# Problem details
Look below for the line containing "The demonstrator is"; from there, print each line exactly up to and including the line containing "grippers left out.", and stop.
++++++++++
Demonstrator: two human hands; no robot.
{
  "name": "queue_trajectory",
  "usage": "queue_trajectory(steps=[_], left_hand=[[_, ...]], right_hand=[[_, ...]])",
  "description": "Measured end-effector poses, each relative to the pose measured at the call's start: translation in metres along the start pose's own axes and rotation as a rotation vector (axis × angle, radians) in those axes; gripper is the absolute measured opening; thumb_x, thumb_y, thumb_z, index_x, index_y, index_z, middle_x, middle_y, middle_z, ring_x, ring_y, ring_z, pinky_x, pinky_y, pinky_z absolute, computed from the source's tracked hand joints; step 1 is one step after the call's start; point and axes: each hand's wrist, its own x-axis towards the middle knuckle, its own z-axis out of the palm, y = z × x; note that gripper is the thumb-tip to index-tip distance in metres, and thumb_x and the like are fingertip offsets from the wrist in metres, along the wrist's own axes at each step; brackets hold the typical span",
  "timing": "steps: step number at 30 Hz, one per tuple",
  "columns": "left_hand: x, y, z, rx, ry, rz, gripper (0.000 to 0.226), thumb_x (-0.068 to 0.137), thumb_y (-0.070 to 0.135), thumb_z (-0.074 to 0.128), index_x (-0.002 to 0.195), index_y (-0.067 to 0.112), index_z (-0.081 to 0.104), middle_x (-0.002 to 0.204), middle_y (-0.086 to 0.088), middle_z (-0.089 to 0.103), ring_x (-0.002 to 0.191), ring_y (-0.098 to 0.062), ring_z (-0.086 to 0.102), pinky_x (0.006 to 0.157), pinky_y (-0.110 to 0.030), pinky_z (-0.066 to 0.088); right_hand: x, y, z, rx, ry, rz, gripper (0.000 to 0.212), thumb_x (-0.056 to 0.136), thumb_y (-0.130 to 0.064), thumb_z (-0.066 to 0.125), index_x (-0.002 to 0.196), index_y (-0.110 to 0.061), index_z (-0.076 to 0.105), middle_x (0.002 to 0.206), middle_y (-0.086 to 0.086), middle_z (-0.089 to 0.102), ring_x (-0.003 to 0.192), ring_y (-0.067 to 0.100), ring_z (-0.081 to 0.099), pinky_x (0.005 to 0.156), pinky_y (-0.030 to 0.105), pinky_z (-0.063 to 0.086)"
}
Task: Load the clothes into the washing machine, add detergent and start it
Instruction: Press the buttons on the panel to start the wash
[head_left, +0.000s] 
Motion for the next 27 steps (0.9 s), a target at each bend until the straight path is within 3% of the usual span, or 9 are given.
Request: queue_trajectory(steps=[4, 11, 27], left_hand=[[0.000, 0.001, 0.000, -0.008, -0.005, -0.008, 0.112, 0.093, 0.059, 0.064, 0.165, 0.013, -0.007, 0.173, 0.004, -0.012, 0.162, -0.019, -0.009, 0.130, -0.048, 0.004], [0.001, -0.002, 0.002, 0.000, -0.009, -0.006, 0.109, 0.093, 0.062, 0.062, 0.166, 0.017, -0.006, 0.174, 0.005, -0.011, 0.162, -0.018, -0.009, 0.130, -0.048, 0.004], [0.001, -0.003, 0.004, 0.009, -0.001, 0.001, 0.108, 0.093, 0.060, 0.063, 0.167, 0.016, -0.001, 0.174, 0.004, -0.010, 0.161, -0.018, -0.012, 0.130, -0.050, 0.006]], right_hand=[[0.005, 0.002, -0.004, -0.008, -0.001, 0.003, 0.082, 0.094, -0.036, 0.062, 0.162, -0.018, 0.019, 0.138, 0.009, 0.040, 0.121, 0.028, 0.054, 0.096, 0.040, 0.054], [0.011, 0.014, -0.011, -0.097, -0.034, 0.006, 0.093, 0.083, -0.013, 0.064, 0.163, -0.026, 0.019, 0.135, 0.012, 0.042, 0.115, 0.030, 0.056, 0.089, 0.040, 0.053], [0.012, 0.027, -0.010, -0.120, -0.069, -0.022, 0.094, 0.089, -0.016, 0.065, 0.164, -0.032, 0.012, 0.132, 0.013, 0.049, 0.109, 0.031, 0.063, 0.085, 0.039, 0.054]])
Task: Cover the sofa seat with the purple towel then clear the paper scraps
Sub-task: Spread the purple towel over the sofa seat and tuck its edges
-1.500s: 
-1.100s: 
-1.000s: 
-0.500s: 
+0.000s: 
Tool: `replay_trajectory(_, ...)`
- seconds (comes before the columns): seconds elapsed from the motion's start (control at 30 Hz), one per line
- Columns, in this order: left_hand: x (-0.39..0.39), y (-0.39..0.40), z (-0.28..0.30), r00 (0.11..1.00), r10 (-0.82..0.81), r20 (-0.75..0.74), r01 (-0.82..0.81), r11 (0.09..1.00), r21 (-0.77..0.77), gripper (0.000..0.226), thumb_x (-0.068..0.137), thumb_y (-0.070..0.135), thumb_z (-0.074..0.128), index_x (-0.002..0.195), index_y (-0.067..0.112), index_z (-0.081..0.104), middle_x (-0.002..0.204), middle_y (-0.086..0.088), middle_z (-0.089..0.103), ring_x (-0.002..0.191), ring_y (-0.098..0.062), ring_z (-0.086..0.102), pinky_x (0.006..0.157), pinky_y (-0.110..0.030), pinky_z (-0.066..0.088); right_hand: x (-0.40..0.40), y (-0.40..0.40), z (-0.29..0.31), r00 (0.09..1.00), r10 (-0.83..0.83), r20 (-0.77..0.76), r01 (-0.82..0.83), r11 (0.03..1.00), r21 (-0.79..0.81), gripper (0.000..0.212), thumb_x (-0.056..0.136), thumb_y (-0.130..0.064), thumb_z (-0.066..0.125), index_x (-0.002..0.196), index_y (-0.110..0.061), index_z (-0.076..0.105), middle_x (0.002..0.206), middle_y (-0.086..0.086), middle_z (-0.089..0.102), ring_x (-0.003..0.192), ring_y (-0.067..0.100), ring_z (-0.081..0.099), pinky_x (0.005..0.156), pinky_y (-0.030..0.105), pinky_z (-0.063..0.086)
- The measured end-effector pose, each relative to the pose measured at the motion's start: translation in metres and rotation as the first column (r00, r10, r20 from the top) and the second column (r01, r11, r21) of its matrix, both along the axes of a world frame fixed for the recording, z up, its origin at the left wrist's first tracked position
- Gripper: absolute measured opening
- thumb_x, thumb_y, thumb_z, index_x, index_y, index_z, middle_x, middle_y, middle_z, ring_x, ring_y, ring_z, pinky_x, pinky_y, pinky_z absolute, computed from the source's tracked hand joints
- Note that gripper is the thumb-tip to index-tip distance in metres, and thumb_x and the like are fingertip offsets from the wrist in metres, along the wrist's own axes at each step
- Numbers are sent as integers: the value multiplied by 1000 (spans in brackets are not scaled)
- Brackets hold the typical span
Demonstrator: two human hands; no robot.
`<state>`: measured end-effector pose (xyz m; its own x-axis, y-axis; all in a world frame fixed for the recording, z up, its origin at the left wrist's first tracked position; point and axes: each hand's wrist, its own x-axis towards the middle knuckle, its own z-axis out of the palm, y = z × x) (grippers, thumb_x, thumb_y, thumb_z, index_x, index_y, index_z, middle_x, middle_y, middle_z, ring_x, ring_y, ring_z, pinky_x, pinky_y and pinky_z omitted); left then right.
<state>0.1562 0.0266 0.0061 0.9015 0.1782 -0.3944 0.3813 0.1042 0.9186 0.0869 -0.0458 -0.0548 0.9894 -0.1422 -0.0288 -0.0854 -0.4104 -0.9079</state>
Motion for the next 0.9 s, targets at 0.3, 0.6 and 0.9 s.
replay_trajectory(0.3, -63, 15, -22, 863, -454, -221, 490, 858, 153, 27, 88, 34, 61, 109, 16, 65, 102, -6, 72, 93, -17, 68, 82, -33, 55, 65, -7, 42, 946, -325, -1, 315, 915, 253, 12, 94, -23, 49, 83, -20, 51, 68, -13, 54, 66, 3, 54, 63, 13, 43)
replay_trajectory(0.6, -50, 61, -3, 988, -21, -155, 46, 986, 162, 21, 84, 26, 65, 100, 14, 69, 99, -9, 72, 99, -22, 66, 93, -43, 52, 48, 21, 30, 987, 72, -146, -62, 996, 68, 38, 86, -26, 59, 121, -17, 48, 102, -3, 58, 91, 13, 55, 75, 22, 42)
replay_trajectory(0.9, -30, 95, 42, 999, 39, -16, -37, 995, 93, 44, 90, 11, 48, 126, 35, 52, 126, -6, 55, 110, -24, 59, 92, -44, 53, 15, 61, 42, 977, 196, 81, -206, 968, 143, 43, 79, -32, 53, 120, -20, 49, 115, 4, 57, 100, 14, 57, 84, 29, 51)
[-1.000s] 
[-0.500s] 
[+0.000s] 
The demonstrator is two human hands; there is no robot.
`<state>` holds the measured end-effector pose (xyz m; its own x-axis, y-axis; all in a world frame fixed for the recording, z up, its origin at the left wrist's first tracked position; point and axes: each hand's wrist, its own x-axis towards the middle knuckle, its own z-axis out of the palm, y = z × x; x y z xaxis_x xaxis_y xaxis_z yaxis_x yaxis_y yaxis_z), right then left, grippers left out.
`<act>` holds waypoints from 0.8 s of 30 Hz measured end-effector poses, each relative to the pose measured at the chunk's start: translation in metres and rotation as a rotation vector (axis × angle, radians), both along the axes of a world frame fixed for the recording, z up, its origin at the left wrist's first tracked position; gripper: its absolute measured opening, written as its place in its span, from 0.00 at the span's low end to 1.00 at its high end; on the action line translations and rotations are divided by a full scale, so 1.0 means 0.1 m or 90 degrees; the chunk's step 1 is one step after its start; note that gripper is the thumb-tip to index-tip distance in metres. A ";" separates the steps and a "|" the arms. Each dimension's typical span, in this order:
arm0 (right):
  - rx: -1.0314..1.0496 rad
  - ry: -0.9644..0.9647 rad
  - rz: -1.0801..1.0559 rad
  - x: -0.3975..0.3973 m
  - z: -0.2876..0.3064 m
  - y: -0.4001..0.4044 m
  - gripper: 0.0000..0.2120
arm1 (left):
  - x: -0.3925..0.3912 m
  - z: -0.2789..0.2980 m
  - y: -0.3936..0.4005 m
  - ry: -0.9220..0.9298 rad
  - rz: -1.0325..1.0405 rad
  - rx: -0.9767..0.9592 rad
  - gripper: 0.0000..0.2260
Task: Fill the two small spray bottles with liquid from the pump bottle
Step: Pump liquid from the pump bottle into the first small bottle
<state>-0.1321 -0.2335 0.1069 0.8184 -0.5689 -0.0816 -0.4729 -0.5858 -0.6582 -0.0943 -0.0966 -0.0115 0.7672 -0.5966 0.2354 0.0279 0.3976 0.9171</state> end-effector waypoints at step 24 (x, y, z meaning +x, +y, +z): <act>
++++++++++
# The answer
The demonstrator is two human hands; there is no robot.
`<state>` holds the measured end-effector pose (xyz m; its own x-axis, y-axis; all in a world frame fixed for the recording, z up, its origin at the left wrist's first tracked position; point and axes: each hand's wrist, its own x-axis towards the middle knuckle, its own z-axis out of the palm, y = z × x; x y z xaxis_x xaxis_y xaxis_z yaxis_x yaxis_y yaxis_z), right then left, grippers left out.

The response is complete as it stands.